What you are asked to do
Produce a verbatim copy of the lines from the one holding "Job: indicate the white left" through the last line of the listing, and nothing else.

::::::::

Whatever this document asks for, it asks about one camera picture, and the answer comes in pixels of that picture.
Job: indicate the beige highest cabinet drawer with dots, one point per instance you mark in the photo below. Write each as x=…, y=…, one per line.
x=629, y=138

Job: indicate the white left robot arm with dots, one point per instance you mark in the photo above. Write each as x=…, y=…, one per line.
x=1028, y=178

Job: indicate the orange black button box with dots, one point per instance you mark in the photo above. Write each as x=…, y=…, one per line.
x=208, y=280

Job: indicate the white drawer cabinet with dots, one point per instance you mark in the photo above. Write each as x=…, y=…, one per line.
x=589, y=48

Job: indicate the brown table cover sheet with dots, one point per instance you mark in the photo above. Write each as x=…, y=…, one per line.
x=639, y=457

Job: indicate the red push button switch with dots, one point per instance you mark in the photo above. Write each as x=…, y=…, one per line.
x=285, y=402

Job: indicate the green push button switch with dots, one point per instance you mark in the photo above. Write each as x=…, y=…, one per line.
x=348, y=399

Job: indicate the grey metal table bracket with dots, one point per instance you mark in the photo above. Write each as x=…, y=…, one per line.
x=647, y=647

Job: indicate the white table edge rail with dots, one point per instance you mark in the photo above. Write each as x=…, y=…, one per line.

::::::::

Exercise result
Job: indicate the white left robot arm with dots, one point per instance you mark in the photo above. Write each as x=…, y=…, one per line.
x=1028, y=178

Job: indicate the orange black button box with dots, one point per instance you mark in the photo above. Write each as x=…, y=…, one per line.
x=208, y=280

Job: indicate the white drawer cabinet with dots, one point per instance you mark in the photo above. Write each as x=…, y=…, one per line.
x=589, y=48

Job: indicate the brown table cover sheet with dots, one point per instance you mark in the photo above. Write each as x=…, y=…, one per line.
x=639, y=457

Job: indicate the red push button switch with dots, one point per instance you mark in the photo above. Write each as x=…, y=…, one per line.
x=285, y=402

Job: indicate the green push button switch with dots, one point per instance you mark in the photo above. Write each as x=…, y=…, one per line.
x=348, y=399

Job: indicate the grey metal table bracket with dots, one point per instance you mark in the photo above. Write each as x=…, y=…, one per line.
x=647, y=647

Job: indicate the white table edge rail with dots, one point per instance you mark in the photo above. Write each as x=…, y=…, one per line.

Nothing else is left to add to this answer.